Work item: In the records below, pick out all lines containing the word "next".

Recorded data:

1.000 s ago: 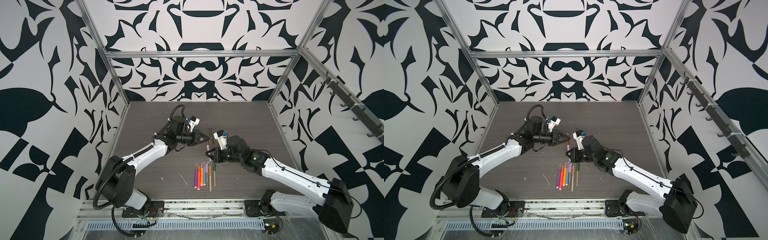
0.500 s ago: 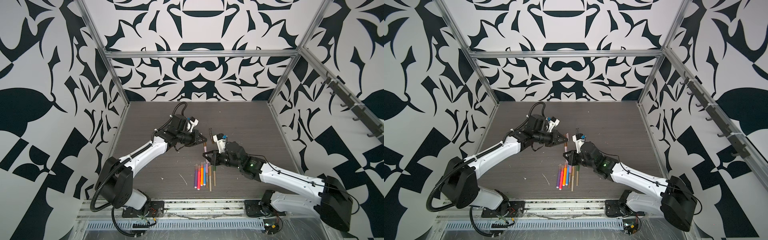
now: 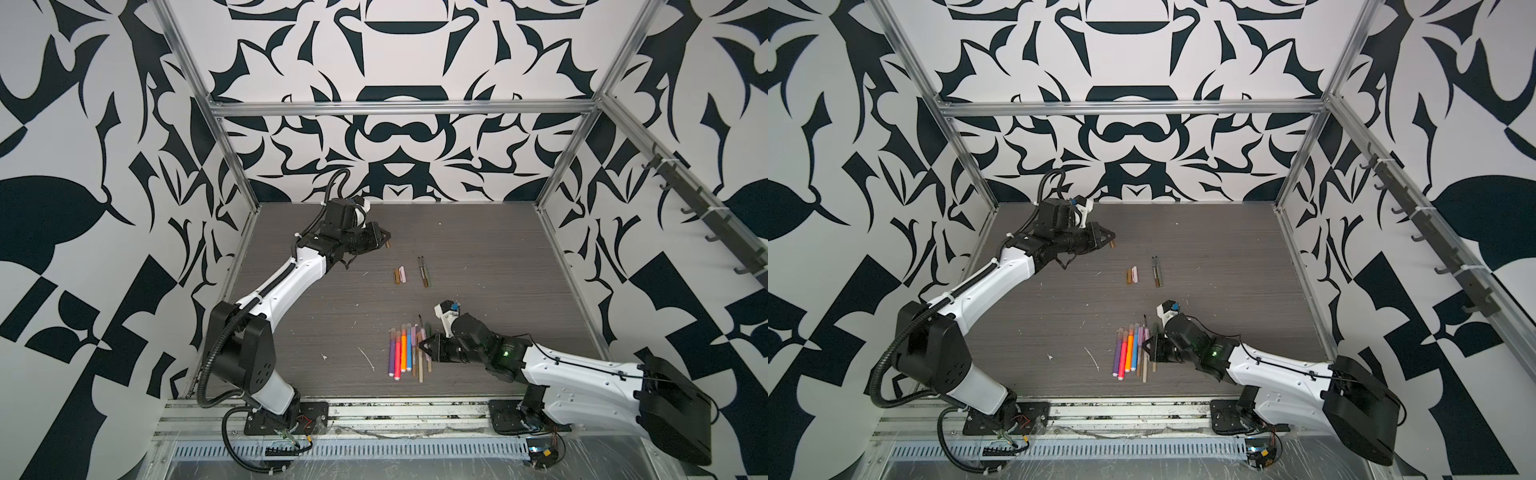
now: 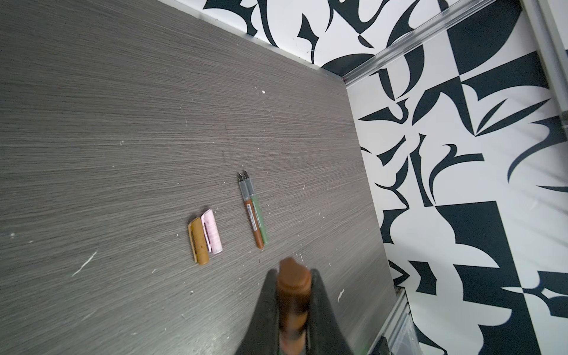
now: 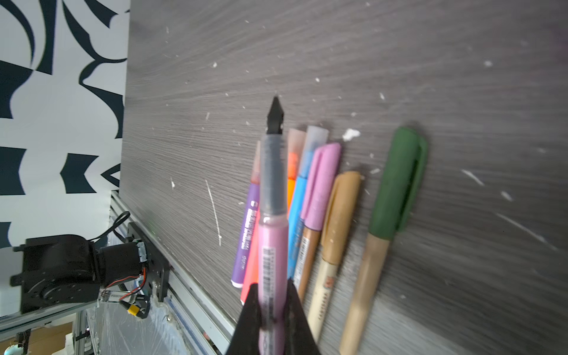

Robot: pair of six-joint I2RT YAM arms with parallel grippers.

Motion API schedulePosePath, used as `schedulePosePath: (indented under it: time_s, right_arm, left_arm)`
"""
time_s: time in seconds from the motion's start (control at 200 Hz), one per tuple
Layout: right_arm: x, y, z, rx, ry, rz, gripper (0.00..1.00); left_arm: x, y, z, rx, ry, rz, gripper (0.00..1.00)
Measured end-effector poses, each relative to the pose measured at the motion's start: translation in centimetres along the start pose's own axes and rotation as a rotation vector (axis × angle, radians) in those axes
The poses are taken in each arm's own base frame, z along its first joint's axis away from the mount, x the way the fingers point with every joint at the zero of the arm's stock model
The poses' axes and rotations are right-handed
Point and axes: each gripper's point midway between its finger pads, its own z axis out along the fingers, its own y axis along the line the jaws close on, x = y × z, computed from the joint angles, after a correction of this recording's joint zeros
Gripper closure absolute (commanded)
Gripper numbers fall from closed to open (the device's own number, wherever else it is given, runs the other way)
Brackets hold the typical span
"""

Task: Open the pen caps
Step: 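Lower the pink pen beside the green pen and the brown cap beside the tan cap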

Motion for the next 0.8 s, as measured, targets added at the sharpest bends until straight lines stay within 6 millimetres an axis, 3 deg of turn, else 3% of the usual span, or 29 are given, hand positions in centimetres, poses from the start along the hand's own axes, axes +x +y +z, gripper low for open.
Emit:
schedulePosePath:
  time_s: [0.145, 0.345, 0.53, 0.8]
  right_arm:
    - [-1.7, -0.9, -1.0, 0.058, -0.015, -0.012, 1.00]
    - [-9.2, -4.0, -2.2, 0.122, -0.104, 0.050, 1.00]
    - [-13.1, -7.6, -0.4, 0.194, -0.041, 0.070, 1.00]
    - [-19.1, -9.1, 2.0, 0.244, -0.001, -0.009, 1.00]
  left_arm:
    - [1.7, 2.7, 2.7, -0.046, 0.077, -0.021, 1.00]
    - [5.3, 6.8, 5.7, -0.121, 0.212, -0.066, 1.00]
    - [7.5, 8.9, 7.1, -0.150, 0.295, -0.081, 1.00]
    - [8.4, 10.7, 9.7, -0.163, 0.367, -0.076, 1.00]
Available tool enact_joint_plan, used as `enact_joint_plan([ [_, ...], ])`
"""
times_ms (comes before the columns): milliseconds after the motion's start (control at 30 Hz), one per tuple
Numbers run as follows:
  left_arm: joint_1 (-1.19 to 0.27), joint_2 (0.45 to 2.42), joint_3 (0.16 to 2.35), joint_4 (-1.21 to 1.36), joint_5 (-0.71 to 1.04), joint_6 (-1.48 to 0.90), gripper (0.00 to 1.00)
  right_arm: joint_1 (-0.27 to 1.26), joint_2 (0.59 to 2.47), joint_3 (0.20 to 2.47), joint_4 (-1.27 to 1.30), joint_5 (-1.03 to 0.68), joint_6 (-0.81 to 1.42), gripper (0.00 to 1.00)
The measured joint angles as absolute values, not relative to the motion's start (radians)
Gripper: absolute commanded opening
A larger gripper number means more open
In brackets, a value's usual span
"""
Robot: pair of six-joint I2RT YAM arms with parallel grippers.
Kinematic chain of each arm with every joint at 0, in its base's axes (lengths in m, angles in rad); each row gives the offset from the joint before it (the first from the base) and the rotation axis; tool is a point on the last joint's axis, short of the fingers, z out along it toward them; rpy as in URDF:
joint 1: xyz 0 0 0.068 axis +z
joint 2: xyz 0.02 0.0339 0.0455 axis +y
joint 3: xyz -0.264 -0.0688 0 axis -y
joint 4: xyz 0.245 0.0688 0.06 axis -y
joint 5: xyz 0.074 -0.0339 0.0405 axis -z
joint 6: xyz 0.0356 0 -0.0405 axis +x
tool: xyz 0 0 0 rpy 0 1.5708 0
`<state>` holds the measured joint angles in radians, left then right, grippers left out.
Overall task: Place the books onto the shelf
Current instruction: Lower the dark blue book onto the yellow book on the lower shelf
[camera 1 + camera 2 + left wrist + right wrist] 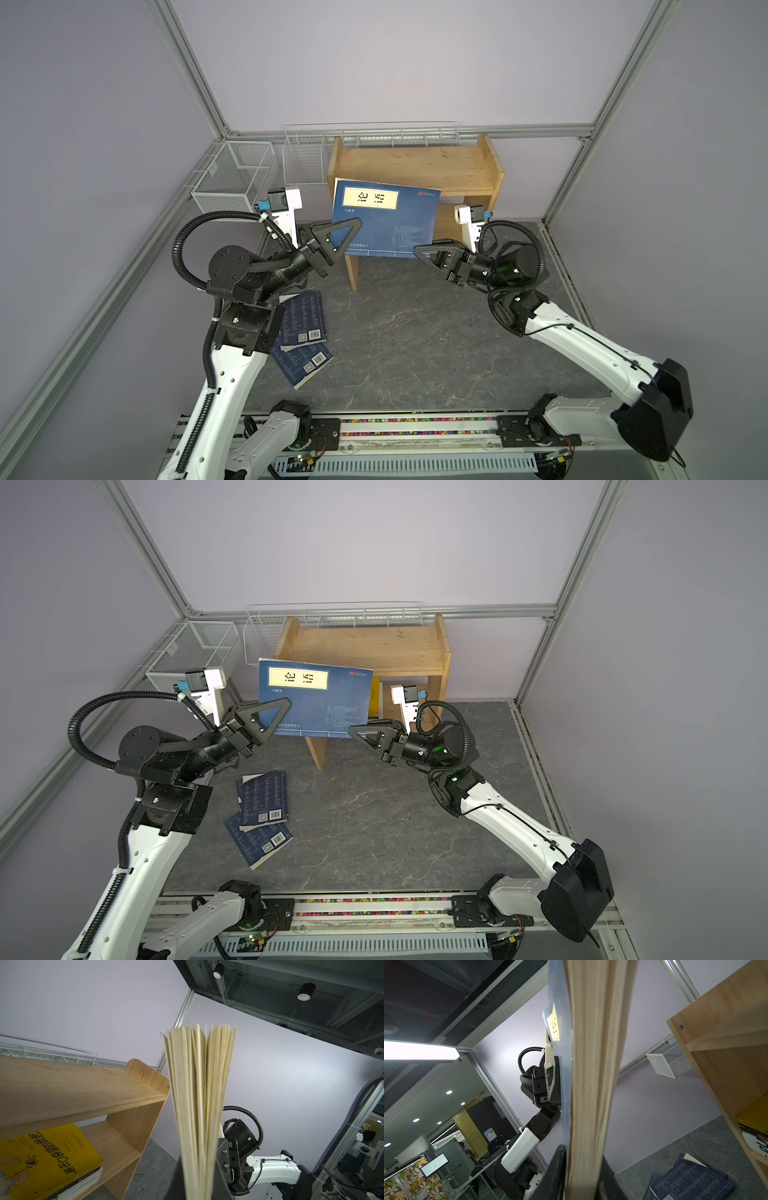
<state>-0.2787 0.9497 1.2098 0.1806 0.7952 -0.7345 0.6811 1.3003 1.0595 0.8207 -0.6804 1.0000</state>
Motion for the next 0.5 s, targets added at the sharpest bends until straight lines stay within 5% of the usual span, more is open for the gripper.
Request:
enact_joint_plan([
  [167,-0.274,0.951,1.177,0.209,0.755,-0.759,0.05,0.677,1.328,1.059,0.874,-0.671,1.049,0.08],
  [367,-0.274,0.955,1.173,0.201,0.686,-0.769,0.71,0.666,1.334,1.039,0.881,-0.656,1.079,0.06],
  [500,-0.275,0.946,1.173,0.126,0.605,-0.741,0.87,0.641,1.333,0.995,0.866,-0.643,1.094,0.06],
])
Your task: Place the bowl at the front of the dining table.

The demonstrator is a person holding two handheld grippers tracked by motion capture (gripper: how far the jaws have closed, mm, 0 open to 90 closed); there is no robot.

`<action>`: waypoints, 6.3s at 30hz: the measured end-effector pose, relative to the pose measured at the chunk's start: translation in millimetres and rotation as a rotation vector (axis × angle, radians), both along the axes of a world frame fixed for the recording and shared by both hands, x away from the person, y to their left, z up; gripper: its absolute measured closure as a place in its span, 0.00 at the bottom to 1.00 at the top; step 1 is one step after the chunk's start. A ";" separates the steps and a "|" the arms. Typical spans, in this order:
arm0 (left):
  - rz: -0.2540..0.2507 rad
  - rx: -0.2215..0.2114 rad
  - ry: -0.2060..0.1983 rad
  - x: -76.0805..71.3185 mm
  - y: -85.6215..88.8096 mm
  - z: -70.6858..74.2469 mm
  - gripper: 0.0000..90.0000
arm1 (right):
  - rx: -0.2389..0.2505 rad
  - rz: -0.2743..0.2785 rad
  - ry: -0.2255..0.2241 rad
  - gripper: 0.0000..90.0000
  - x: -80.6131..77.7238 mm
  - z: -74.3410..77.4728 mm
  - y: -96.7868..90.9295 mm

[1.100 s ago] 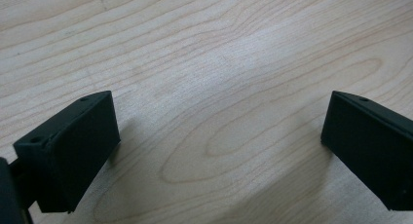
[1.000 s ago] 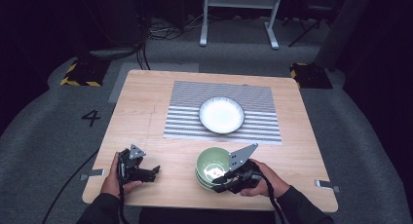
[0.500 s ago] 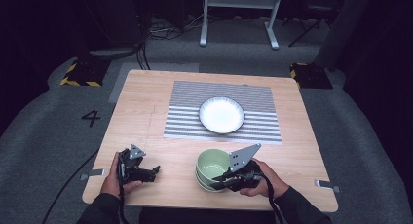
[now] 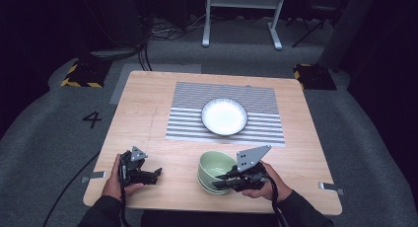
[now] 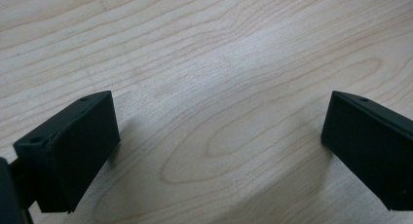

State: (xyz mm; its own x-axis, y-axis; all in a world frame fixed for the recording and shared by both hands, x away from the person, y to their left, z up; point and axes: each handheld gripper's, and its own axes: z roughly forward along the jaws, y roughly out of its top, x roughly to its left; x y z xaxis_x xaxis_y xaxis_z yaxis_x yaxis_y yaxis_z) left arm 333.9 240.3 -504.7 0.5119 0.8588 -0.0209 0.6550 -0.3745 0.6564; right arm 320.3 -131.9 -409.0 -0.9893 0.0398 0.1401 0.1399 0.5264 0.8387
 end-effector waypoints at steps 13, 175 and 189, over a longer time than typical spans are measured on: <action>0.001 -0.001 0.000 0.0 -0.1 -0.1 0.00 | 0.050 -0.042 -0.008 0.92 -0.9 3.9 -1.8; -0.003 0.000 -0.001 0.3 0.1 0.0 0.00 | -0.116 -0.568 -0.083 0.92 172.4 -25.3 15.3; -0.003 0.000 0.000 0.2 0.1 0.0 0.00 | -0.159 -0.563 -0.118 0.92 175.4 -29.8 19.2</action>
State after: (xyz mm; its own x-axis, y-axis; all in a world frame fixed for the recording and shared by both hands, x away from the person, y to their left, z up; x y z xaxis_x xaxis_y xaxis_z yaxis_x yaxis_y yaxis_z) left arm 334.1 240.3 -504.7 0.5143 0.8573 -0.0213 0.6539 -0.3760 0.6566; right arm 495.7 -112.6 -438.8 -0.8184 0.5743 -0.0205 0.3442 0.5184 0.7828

The completed task:
Motion for the next 0.8 s, as measured, targets added at the sharpest bends until straight lines stay within 6 millimetres an axis, 3 deg of turn, else 3% of the usual span, or 29 are given, hand positions in centimetres, poses from the start along the hand's own axes, axes +x +y +z, gripper low for open.
Motion for the next 0.5 s, targets added at the sharpest bends until straight lines stay within 5% of the usual span, more is open for the gripper.

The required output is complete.